Wenn sich Speditionen für die Einführung eines neuen Transportmanagementsystems (TMS) entschieden haben, müssen sie wichtige Weichen für das Projekt stellen. Denn sie begegnen oftmals Angst vor der Größe der Aufgabe und Respekt vor dem benötigten Wissen, das sich meist auf zu wenige Personen verteilt – Stichwort: Kopfmonopole.
Meine drei wichtigsten Tipps für die erfolgreiche Einführung eines neuen TMS-Systems:
- die eigenen Prozesse hinterfragen und verbessern
- offene Systeme mit Programmierschnittstellen (API) auswählen
- fachliche Themen trennen und das TMS für Kernprozesse verwenden
Diese Empfehlungen führen zu den grundlegenden Erfolgsbedingungen und vermeiden so gut es geht Fehler, die den Projekterfolg gefährden.
Wer immer nur das Gleiche tut, darf nicht mit einem anderen Ausgang rechnen. Bei der Einführung eines neuen TMS heißt das: Es sind sämtliche Prozesse anhand der Projektziele zu überprüfen. Allein durch eine andere Software werden die alten Abläufe nicht effizienter und es entstehen durch den bloßen Austausch keine Vorteile, mit denen sich die Investition refinanzieren lässt. Wer also neue Lösungen implementiert, der benötigt auch neue Sollprozesse. Diese sollten möglichst automatisierbar sein und so effizient wie möglich ablaufen. Bei ihrer Definition sollten unbedingt sämtliche Gruppen aus dem Unternehmen einbezogen werden, die anschließend mit den neuen Abläufen arbeiten werden. Wenn sie mitwirken können, steigt bei ihnen die Akzeptanz der neuen Vorgaben erheblich. Damit wächst auch die Chance, dass der Austausch des TMS durch einen „Neustart auf der Grünen Wiese“ zum gewünschten Erfolg wird.
Ein TMS abzulösen, das sämtliche Arbeitsbereiche abdeckt, fällt schwer. Deshalb ist die zweite wichtige Empfehlung, einzelne Teilbereiche zunächst durch Microservices abzulösen. Dieses Vorgehen dient zwei Zielen: Es erleichtert die Umstellung, weil sich so einzelne Prozesse auslagern und separat optimieren lassen. Dabei kann die Spedition einzelne Lösungen finden, die ihre jeweilige Aufgabe optimal nach dem Best-of-Breed-Ansatz bewältigen. Sie können filebasiert zum Beispiel per FTP in den Prozess integriert werden. Gleichzeitig eignen sich durch dieses Vorgehen deutlich mehr TMS für den Einsatz im jeweiligen Unternehmen – denn ihre Aufgabe ist dann bereits mit einer guten Unterstützung der Kernprozesse erfüllt. Die Zeiten großer monolithischer Systeme für die Transportsteuerung sind vorbei. Die Auftragsmanagementlösungen müssen nicht mehr so vielfältig sein wie die sprichwörtliche eierlegende Wollmilchsau. Software mit einem so umfangreichen Anspruch zu programmieren, würde unter den derzeitigen Marktbedingungen viel zu lange dauern, um mit dem Fortschritt und seiner Geschwindigkeit mithalten zu können. Je mehr Prozesse durch einzelne Microservices unterstützt werden, wie automatische Avisierung oder Auftragserfassung, desto geringer wird der Aufwand für den Austausch des TMS als Kernsystem.

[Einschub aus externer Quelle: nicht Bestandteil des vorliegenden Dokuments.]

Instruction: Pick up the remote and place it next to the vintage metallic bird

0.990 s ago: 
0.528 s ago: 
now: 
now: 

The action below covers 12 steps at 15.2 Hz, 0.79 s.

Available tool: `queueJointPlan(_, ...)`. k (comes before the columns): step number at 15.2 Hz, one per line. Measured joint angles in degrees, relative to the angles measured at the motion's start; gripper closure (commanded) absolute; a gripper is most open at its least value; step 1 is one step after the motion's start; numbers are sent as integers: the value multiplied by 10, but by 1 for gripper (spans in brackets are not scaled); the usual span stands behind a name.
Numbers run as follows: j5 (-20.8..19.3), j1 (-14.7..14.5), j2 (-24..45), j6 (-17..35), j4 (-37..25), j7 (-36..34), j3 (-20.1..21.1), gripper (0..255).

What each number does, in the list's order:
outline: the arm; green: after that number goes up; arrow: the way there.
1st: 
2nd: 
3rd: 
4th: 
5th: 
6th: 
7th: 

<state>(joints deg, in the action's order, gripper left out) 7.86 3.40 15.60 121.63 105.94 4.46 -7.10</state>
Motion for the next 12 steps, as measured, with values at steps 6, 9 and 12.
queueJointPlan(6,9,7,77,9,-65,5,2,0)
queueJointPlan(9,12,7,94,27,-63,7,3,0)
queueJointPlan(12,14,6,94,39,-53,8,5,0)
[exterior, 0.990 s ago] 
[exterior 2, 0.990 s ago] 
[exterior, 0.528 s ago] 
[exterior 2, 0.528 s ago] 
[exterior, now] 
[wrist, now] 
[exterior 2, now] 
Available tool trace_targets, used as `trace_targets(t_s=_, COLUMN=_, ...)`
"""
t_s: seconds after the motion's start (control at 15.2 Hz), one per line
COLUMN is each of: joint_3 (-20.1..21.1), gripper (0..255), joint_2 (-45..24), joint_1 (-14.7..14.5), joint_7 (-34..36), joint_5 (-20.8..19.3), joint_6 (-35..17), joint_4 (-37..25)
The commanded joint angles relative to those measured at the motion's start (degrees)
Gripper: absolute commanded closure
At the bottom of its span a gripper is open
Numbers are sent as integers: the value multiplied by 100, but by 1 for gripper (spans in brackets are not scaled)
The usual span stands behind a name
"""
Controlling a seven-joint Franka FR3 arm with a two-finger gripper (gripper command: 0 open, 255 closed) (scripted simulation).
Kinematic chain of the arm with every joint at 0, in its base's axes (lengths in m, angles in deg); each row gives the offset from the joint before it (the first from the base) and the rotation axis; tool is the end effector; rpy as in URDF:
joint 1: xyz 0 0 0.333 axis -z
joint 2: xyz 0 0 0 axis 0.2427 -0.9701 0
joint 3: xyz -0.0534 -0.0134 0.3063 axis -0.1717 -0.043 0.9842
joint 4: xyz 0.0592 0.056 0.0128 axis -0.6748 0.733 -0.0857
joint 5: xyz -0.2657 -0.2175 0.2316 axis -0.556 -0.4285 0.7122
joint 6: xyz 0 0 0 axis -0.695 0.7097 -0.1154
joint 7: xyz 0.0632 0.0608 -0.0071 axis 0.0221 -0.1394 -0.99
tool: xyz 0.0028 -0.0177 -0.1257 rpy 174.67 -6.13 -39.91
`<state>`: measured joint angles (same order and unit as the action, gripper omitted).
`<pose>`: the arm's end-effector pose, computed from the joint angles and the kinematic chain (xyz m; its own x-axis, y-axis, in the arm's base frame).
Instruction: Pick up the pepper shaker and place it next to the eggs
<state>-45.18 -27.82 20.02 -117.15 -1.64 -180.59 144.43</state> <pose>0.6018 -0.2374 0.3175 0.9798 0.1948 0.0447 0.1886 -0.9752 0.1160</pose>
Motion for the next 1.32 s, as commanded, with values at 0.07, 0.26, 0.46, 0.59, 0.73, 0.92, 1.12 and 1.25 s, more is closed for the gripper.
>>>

Um Microservices nutzen zu können, benötigt ein neues TMS flexible offene Schnittstellen, vor allem eine API. Über sie ist es besonders einfach, diverse Services in den Gesamtprozess einzubinden und gleichzeitig mit Echtzeitinformationen aus sämtlichen angeschlossenen Systemen zu arbeiten. Ergänzt durch Event-Sourcing- oder Streaming-Plattformen ermöglichen sie eine vollständig digitale Auftragsbearbeitung sowie die Verknüpfung der gesamten Logistikkette. Das gibt den Dienstleistern insbesondere die Möglichkeit, Drittsysteme für einen optimalen Kundenservice zu integrieren, wie zum Beispiel ein Kundenportal, ein Track&Trace, eine Online-Auftragserfassung und ein Pricing-Tool für die automatische Kalkulation von Tagespreisen. Mit solchen Zusatzfunktionen gelingt es dem Spediteur, aktuelle Kundenerwartungen zu erfüllen. Gleichzeitig kann er immer wieder neue Services unkompliziert integrieren – ein strategischer Vorteil in einem Markt, der durch die Digitalisierung einem raschen Wandel unterliegt.